Adwokaci Oleksego Wojciech Tomczyk i Andrzej Sandomierski, wychodząc w środę z sali rozpraw mówili jedynie o "incydentalnych decyzjach procesowych", do jakich doszło, i informowali o następnym terminie rozprawy w październiku. Pytani o losy sprawy ich skargi konstytucyjnej do TK dotyczącej odmowy odsunięcia od procesu Rzecznika Interesu Publicznego Bogusława Nizieńskiego, odpowiadali "czekamy, sprawa jest w Trybunale".
Dopiero Nizieński potwierdził, spytany przez PAP, że w środę sąd nie zdecydował się zawieszać procesu, a 27 października rozstrzygnie zażalenie obrony na to postanowienie. Nizieński ujawnił ponadto, że jeszcze we wtorek Trybunał Konstytucyjny odmówił przyjęcia do rozpatrzenia pytania prawnego obrońców Oleksego w sprawie wyłączenia rzecznika z lustracji. Adwokaci chcą także na tę decyzję złożyć zażalenie w TK.

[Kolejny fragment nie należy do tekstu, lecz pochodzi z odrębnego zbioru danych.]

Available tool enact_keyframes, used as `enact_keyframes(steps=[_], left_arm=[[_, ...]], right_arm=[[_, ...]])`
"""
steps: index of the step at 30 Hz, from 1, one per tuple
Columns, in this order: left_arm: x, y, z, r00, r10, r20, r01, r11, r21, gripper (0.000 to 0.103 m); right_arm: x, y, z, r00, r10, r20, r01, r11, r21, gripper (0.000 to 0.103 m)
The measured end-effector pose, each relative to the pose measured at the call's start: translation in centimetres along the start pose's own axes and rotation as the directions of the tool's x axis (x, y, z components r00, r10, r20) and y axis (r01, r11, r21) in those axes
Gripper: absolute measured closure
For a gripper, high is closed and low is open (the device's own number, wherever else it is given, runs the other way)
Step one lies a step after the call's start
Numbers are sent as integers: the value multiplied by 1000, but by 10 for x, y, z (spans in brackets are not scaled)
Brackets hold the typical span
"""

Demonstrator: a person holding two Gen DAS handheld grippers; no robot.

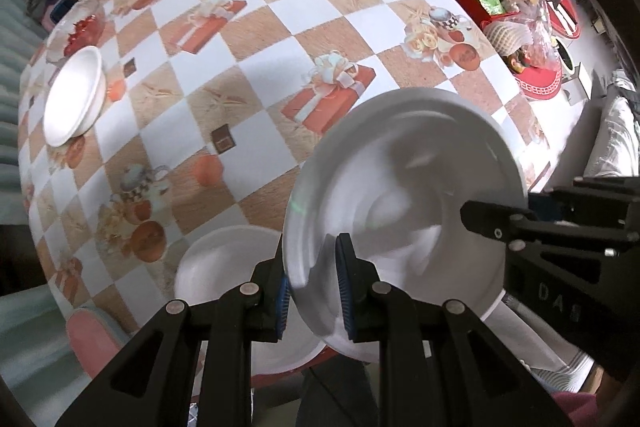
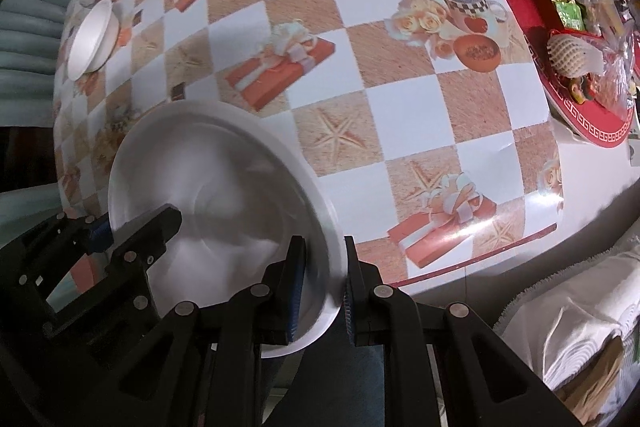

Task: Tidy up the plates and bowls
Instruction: 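Lift the second bowl with both grippers and carry it over the first bowl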

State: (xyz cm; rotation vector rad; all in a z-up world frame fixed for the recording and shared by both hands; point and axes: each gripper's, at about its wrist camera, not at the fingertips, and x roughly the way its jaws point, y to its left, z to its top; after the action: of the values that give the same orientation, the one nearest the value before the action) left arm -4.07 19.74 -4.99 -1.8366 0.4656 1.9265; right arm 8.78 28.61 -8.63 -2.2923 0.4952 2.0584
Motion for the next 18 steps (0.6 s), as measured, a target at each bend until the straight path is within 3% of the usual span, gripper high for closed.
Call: enact_keyframes(steps=[18], left_arm=[[-27, 63, -42, 998, 48, 34, -45, 995, -87, 80]], right_arm=[[-5, 80, -9, 1000, 9, 11, -7, 990, -139, 84]])
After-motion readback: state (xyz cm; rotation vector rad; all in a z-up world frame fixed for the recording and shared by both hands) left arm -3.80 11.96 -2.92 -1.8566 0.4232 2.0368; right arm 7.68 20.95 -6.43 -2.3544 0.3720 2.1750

Pytany o sprawę "przecieku" informacji do tygodnika "Newsweek", co pośrednio zarzucili Nizieńskiemu obrońcy Oleksego (w zawiadomieniu do prokuratury nie wskazują, kto miałby się dopuścić przecieku), rzecznik odpowiedział: "przecież państwo chyba rozumiecie, że ten zarzut jest na potrzeby tego procesu. Gdyby coś takiego było, to bym został wskazany w zawiadomieniu o przestępstwie do wojskowych organów ścigania, jakie sporządzili obrońcy pana Oleksego - a nic takiego się nie stało".

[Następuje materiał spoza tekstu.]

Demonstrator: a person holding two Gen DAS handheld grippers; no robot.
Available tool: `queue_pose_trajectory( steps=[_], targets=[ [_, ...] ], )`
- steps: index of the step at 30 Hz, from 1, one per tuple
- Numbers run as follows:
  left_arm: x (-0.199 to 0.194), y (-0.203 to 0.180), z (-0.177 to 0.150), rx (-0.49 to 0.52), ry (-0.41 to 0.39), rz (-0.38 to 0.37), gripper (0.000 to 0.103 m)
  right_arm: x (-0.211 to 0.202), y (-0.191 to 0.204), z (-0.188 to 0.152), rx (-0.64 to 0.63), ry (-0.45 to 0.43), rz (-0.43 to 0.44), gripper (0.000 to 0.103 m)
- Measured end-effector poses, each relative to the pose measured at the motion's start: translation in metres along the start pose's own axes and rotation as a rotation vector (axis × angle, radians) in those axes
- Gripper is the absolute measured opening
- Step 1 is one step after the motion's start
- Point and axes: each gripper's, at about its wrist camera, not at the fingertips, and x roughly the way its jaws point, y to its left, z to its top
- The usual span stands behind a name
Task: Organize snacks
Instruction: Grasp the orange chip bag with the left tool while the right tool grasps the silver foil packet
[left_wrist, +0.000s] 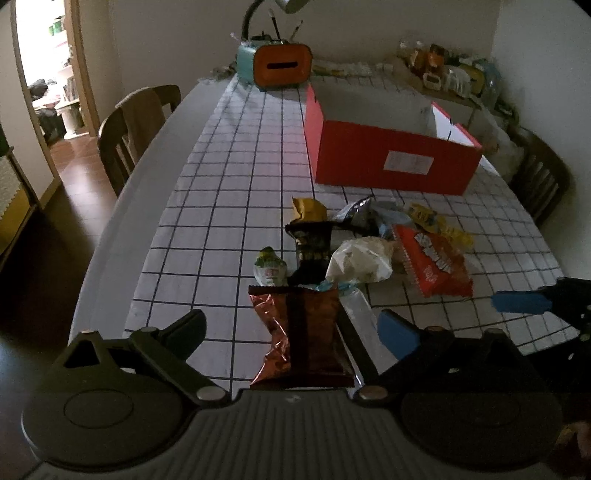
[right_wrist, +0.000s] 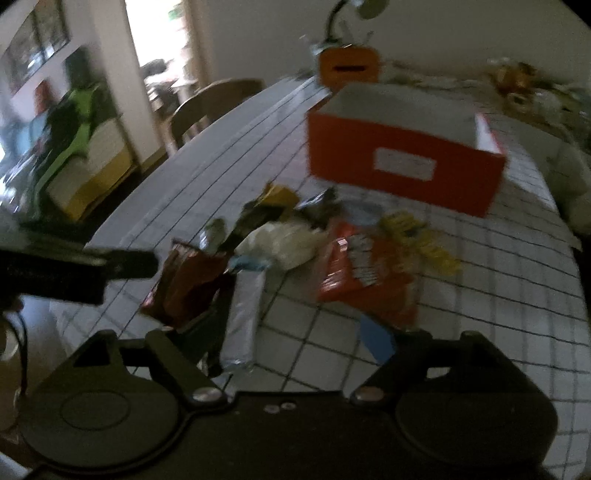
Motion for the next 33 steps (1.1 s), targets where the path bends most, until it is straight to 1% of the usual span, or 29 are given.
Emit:
queue_pose_trajectory(
  steps=[6,7,9,11,13,15,16,17,18,19,21,23,25,33],
  targets=[
    [0.030,0.003,0.003,-0.012,0.067,-0.021,0.089,0.035,0.018,-0.001,-0.099,0.066,0.042,0.079],
    [0.035,0.006,0.004,-0.025,0.083,-0.032,0.087,0.041,0.020,-0.001,-0.101,0.076,0.048,0.079],
    [0.046,0.010,0.004,-0.052,0.123,-0.044,0.081,0.053,0.024,0.000,-0.097,0.100,0.056,0.073],
    [0.054,0.011,0.004,-0.057,0.143,-0.050,0.077,0.062,0.024,0.002,-0.082,0.110,0.058,0.072],
    [0.060,0.009,0.003,-0.051,0.155,-0.055,0.076,0.069,0.025,0.003,-0.073,0.114,0.067,0.071],
    [0.065,0.007,0.003,-0.044,0.167,-0.059,0.075,0.075,0.028,0.003,-0.080,0.117,0.069,0.068],
    [0.067,0.006,0.003,-0.041,0.173,-0.064,0.073,0.077,0.030,0.003,-0.087,0.118,0.068,0.068],
    [0.070,0.005,0.003,-0.039,0.181,-0.068,0.069,0.079,0.031,0.003,-0.093,0.121,0.064,0.064],
    [0.073,0.006,0.002,-0.041,0.188,-0.068,0.068,0.081,0.032,0.003,-0.097,0.126,0.060,0.060],
    [0.075,0.006,0.003,-0.046,0.194,-0.068,0.065,0.083,0.032,0.003,-0.098,0.128,0.057,0.059],
    [0.078,0.008,0.003,-0.057,0.200,-0.076,0.064,0.085,0.033,0.002,-0.104,0.129,0.057,0.054],
    [0.080,0.009,0.003,-0.058,0.201,-0.081,0.058,0.086,0.034,0.001,-0.120,0.128,0.050,0.050],
    [0.080,0.012,0.004,-0.061,0.199,-0.085,0.056,0.087,0.036,0.000,-0.137,0.133,0.047,0.046],
    [0.075,0.022,0.001,-0.097,0.174,-0.107,0.042,0.086,0.031,-0.001,-0.138,0.123,0.044,0.042]
  ],
)
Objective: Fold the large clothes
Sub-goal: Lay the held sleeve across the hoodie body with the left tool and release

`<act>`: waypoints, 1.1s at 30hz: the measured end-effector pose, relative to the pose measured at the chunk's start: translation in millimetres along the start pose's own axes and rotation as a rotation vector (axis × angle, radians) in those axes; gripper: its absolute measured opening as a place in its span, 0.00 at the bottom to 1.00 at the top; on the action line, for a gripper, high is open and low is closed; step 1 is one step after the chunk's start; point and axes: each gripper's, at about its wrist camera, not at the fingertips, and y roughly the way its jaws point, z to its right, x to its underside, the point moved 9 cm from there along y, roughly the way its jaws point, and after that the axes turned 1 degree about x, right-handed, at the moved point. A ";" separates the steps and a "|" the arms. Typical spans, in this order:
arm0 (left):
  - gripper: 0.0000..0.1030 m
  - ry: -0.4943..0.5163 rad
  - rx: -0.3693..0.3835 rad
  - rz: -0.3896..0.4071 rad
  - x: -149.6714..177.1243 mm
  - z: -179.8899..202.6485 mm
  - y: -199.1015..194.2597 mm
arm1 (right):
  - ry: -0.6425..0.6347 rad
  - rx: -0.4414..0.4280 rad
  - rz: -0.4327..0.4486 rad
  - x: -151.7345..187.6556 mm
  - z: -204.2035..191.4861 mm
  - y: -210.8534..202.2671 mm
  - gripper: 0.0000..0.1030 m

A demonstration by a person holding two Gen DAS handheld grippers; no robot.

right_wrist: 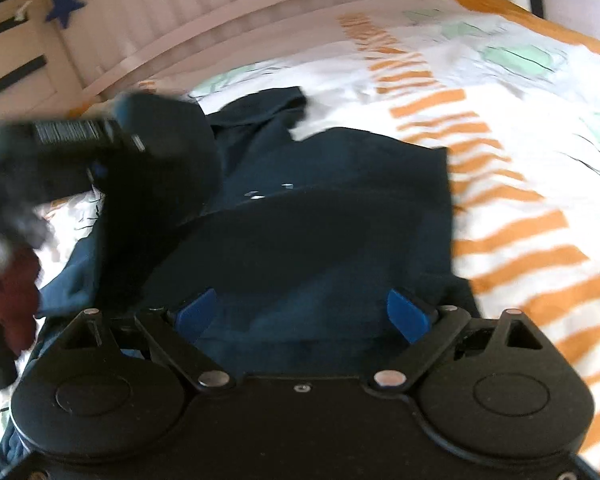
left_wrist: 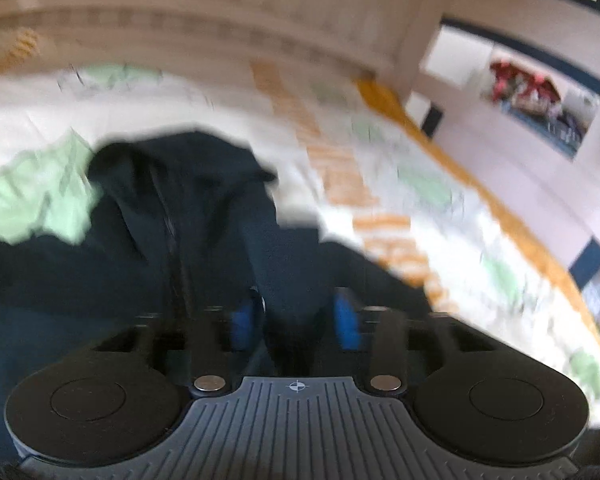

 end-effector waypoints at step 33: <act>1.00 -0.166 -0.453 0.030 73.1 -197.2 -78.3 | 0.015 -0.045 -0.026 -7.0 -18.9 34.8 0.77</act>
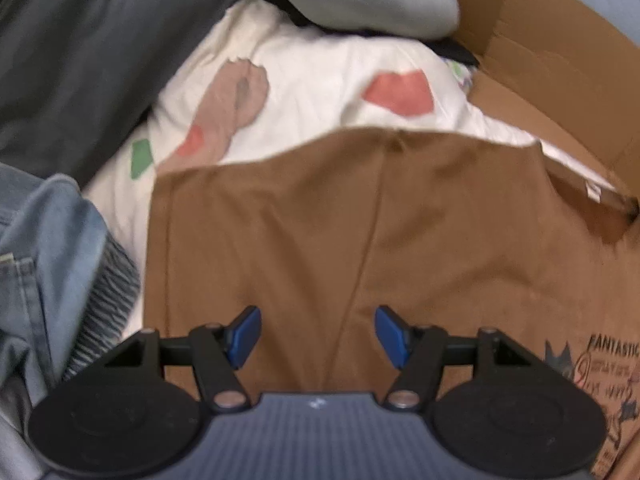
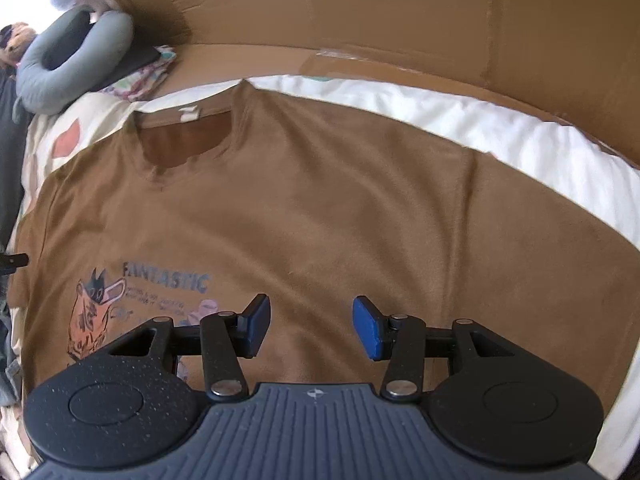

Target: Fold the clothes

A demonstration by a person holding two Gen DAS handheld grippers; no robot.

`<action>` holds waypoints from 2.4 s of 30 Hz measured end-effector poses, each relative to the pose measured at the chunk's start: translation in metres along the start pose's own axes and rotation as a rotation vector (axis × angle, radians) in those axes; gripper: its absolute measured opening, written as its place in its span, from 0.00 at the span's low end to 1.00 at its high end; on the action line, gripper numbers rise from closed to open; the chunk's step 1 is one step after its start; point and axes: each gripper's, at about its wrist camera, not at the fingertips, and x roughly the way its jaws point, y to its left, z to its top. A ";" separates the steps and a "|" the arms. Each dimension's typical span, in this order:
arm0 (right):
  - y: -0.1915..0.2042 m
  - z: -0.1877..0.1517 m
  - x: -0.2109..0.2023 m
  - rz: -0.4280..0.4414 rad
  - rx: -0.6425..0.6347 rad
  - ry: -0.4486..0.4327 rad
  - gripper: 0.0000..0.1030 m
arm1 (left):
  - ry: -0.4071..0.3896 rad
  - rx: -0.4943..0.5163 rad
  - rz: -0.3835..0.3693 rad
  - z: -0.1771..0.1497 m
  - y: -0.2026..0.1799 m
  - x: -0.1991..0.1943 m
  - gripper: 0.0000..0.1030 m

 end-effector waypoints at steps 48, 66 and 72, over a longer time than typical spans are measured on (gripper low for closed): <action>0.071 -0.099 -0.299 -0.045 -0.153 -0.113 0.65 | 0.001 0.090 -0.171 -0.100 0.051 -0.297 0.71; 0.063 -0.143 -0.306 0.097 -0.084 -0.151 0.66 | -0.054 0.025 -0.104 -0.162 0.065 -0.334 0.71; 0.058 -0.168 -0.284 0.188 -0.055 -0.147 0.65 | -0.055 0.029 -0.090 -0.186 0.074 -0.326 0.72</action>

Nizieński podejrzewa Oleksego o zatajenie związków z wywiadem wojskowym PRL. W 2000 r. sąd I instancji uznał, że Oleksy zataił, iż w latach 1970-1978 był tajnym współpracownikiem tego wywiadu. W 2001 r. sąd II instancji uwzględnił apelację Oleksego i zwrócił sprawę do I instancji. Oleksy wiele razy powtarzał, że był "oficerem rezerwy, szkolonym na czas zagrożenia wojennego w formacji rozpoznania wojskowego" i wykonywał tylko powinność wojskową oficera.

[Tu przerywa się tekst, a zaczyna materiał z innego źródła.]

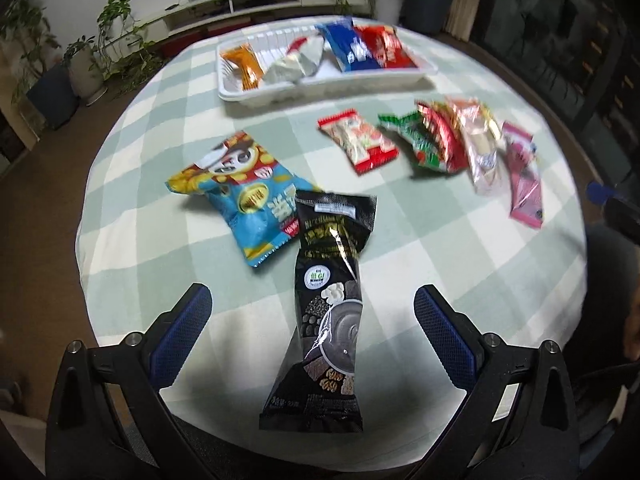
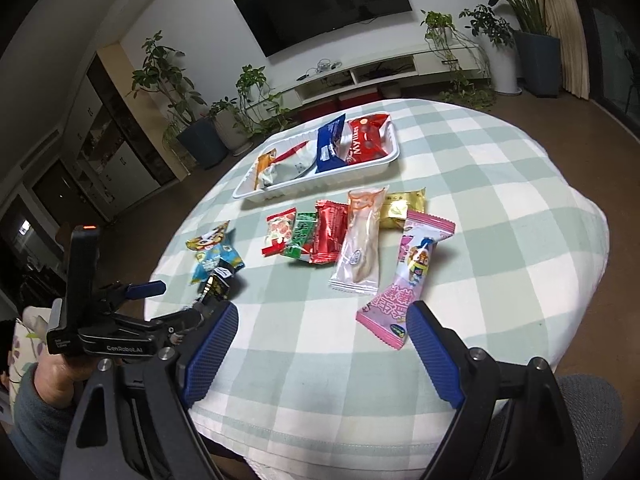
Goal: Organize snacks
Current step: 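Grasp the black coffee packet with the left gripper while the right gripper grasps the pink cartoon packet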
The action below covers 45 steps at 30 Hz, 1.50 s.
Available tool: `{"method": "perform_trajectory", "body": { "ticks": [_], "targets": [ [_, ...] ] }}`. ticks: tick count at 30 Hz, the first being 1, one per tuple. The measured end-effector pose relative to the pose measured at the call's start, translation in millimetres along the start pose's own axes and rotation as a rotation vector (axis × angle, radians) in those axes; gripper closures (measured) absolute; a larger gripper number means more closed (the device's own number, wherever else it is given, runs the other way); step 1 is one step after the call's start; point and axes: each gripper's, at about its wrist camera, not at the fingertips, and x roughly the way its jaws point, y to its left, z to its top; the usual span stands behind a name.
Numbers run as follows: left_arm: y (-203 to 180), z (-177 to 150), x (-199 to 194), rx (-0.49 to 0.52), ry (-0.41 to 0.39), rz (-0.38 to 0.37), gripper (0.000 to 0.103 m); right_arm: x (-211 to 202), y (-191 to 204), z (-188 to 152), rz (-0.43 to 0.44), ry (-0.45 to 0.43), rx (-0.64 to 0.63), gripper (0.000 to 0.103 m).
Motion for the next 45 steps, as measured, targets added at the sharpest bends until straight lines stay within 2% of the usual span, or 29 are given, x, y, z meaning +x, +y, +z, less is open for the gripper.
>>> {"method": "perform_trajectory", "body": {
  "ticks": [2,10,14,17,19,24,32,34,36,39,41,45],
  "targets": [
    [-0.5,0.3,6.8,0.006,0.017,0.007,0.005,-0.2,1.4,-2.4,-0.02,-0.001,-0.013,0.015],
    [4.2,-3.2,27.0,0.001,0.074,-0.011,0.041,9.3,1.0,-3.9,-0.065,0.048,-0.024,0.015],
    [6.6,-2.5,30.1,-0.012,0.067,-0.03,0.043,13.5,-1.2,-3.7,-0.082,0.073,-0.012,0.015],
    [6.5,-1.6,29.7,-0.009,0.064,-0.032,0.054,15.9,-4.0,-2.8,-0.092,0.085,0.003,0.016],
    [4.7,-1.5,28.4,0.013,0.08,-0.012,0.07,16.7,-6.6,-1.6,-0.097,0.09,0.017,0.016],
    [1.9,-5.9,22.3,0.018,0.062,-0.046,0.082,20.9,-13.3,1.8,-0.105,0.11,0.054,0.017],
    [8.7,-18.7,9.2,-0.083,-0.002,-0.168,0.083,40.5,-29.5,14.8,-0.124,0.157,0.12,0.023],
    [11.2,-19.6,5.7,-0.11,-0.019,-0.198,0.083,52.9,-34.1,17.9,-0.143,0.188,0.126,0.028],
    [12.4,-21.2,2.7,-0.128,-0.035,-0.222,0.083,62.1,-37.6,19.6,-0.154,0.214,0.137,0.041],
    [15.2,-24.8,1.0,-0.159,-0.046,-0.257,0.083,79.2,-42.2,23.4,-0.183,0.25,0.138,0.05],
    [16.7,-26.0,1.1,-0.172,-0.05,-0.268,0.083,86.8,-42.1,25.5,-0.193,0.26,0.124,0.052],
    [19.8,-27.4,0.6,-0.197,-0.064,-0.284,0.083,93.7,-39.8,28.8,-0.236,0.256,0.072,0.062]
  ]
}}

To jedno z najdłużej trwających postępowań lustracyjnych. Wszczęto je w czerwcu 1999 r., a sam proces, który jest tajny, zaczął się w listopadzie 1999 r. Zgodnie z ustawą lustracyjną osoba uznana przez Sąd Lustracyjny obu instancji oraz przez Sąd Najwyższy za "kłamcę lustracyjnego" nie może przez 10 lat pełnić niektórych funkcji publicznych, m.in. parlamentarzysty czy ministra. Cała procedura - łącznie ze spodziewanym odwołaniem przegranej strony do SN - może potrwać jeszcze wiele miesięcy.